Куликов отвечает. И снова — тишина. И нету никаких сил ее перебороть. Как тополиный пух, забивается она за ворот, под шлемофон, в уши, в глаза. Обволакивает сон. Это самое неприятное. Хуже «мессершмиттов» этот сон! Автопилота на самолете нет, а по своей природе Ил-4 неустойчив, каждую секунду норовит завалиться в крен, уйти с курса, задрать или опустить нос. Нужно беспрерывно крутить штурвал, чтобы самолет летел в заданном режиме.

Летчик засыпает в полете не так, как обычно засыпают. Гул моторов, однообразные движения штурвалом то вправо, то влево, на себя, от себя укачивают, прямо-таки убаюкивают. И летчик как будто и с открытыми глазами сидит, но приборов не видит. Его сознание на миг отключается. Спит человек. Сон этот длится секунду, может, две, но тут же, мгновенно очнувшись, кажется тебе: спал вечность! А поэтому руки бессознательно начинают крутить штурвал, и не всегда в ту сторону, куда нужно. Чтобы избавиться от этой беды, от этого неприятного и опасного мучения — от сонливости, мы брали в полет нашатырный спирт.

Сегодняшний полет длится уже пятый час. Мы все устали. И уж коль меня, занятого делом, за штурвалом клонит ко сну, то каково экипажу?
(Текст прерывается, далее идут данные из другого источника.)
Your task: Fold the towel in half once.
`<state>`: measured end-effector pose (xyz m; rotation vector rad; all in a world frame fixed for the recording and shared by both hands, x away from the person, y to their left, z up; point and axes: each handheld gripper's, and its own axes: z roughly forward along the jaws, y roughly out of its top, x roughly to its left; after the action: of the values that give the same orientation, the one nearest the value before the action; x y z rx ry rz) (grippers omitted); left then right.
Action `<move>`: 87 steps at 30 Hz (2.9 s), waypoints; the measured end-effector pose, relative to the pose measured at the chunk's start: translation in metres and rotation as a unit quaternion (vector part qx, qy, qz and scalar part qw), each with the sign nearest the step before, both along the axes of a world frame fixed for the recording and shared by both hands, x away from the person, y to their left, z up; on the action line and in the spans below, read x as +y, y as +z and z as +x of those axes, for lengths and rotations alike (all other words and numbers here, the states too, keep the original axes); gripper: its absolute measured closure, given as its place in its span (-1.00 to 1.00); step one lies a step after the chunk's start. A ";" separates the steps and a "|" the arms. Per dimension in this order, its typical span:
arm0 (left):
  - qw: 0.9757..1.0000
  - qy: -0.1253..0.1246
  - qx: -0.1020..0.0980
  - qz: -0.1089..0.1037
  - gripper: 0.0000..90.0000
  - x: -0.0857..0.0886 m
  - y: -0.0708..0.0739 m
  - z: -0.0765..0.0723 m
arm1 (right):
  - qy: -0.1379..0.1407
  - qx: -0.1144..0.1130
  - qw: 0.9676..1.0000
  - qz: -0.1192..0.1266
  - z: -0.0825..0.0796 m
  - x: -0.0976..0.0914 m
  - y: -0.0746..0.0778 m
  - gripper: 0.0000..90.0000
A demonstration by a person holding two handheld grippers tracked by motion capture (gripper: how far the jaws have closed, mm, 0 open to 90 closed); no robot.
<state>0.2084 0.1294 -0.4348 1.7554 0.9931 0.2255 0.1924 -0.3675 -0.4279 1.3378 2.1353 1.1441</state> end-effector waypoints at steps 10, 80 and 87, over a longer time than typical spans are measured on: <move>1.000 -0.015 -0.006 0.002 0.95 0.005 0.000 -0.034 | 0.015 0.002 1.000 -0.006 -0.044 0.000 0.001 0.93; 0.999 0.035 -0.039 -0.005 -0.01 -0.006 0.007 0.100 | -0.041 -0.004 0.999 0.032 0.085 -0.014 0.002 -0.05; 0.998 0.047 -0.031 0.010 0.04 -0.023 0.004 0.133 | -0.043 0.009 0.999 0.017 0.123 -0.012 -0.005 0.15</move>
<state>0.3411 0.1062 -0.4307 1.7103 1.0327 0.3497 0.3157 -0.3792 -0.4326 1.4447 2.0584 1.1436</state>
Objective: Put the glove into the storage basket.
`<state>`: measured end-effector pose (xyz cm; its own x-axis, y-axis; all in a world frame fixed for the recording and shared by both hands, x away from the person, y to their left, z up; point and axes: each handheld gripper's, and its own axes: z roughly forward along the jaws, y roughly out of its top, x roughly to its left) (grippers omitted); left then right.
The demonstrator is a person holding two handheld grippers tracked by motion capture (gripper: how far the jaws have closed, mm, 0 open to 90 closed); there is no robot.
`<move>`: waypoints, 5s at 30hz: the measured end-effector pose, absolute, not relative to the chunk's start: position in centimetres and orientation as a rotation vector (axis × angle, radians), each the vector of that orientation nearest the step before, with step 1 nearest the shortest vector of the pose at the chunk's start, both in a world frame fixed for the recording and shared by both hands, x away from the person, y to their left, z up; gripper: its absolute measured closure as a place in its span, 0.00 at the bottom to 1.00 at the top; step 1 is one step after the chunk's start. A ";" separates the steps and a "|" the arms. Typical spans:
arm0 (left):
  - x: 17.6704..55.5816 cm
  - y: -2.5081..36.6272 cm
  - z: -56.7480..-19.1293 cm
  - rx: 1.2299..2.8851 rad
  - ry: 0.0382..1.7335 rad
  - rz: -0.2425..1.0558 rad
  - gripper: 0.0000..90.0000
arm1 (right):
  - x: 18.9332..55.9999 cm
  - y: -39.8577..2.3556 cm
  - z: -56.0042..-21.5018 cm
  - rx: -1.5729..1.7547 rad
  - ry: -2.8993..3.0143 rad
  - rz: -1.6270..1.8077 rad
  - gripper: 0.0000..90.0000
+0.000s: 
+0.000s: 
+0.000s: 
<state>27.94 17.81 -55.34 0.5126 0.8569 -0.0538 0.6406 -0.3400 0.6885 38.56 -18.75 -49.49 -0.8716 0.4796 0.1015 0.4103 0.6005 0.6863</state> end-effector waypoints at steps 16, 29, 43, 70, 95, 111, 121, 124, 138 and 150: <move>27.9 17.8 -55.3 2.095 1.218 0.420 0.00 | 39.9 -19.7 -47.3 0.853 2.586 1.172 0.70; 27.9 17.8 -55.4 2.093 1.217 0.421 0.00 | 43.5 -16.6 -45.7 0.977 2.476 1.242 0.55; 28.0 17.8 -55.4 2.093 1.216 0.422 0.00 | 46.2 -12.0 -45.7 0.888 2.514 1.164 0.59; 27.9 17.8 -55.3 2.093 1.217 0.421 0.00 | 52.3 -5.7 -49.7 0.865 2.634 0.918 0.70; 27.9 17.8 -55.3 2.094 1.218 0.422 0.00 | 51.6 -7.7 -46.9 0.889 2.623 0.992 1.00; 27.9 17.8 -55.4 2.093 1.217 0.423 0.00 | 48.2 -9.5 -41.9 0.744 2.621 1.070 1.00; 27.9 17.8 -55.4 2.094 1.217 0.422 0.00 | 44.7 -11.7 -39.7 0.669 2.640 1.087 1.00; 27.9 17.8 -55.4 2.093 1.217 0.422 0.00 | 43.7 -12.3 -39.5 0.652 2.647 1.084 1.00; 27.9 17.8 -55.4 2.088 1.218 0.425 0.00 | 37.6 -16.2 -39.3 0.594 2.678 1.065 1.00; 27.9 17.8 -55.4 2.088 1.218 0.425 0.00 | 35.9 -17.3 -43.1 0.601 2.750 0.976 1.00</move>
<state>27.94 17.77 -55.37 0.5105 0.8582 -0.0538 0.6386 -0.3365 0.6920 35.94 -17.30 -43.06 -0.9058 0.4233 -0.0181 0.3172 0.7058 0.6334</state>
Конечно, они понимают, что под нами территория, занятая врагом, и опасность подстерегает нас ежесекундно, но и к этому мы уже привыкли. И наша бдительность, к сожалению, не та, что была при первых боевых вылетах. А притупление бдительности всегда обходится дорого. В таких вот ситуациях фашистские истребители не раз обстреливали наш самолет. Мы получали повреждения, но, к счастью, оставались живы. А некоторые мои однополчане так и сложили головы не над целью, где извергают огонь вражеские зенитки, где роятся «мессеры», а в полете уже на свою базу, потеряв бдительность. Как обидно — после победной бомбардировки погибать ни за что. Все это хорошо знали, но выдержать постоянное напряжение в длительных полетах не так-то было просто. Эта нагрузка — выше физических сил. Почти каждую ночь, а не ночь, так день, вылетали мы на задания. Изнурительный труд. И так четыре года войны.

— Командир, скоро праздник, — слышится голос Васильева.

— Да, праздник, — односложно отвечаю я. — Через двое суток День Красной Армии.

— Начальник продовольственной службы говорит, что по этому случаю будет полковой банкег, — ведет свое радист.

— Полковой вечер, а не банкет, — поправляет его Панфилов. И не без заинтересованности добавляет: — Ну, конечно, и с ужином, если не будет боевого вылета.

— Никакой выпивки, хватит, на Новый год попробовали, — вмешался Куликов. — А потом что?

Что было потом, мы уже знаем. Объявили готовность к вылету, а кое-кто успел приложиться к спиртному. Хорошо, что вылет не состоялся.

— Так что, по-вашему, ужин и не состоится? — снова подал голос Васильев.

— Не волнуйся, Леша, состоится, — успокоил я радиста. — В разумных пределах все можно. Тем более за наш праздник. Но не всем фронтовые сто граммов достанутся.

— Как так? — не выдержал Панфилов.

— А вот так! — ответил я. — Возможно, нам и не достанутся.

После новогоднего случая командование полка приняло решение в праздничные дни назначать дежурную эскадрилью, которая должна быть всегда в боевой готовности. Об этом я сейчас и сообщил экипажу.

Не успели они эту весть переварить, как вдруг в наушниках шлемофона раздался голос Панфилова:

— Истребитель!

И в тот же миг в нескольких местах наш самолет Прошили пули крупнокалиберного пулемета и снаряды авиационных пушек.

— Все живы? — бросил я вопрос после налета.

— Так точно! — тут же услышал три голоса.

Однако почувствовал: машина словно споткнулась в воздухе о какую-то преграду.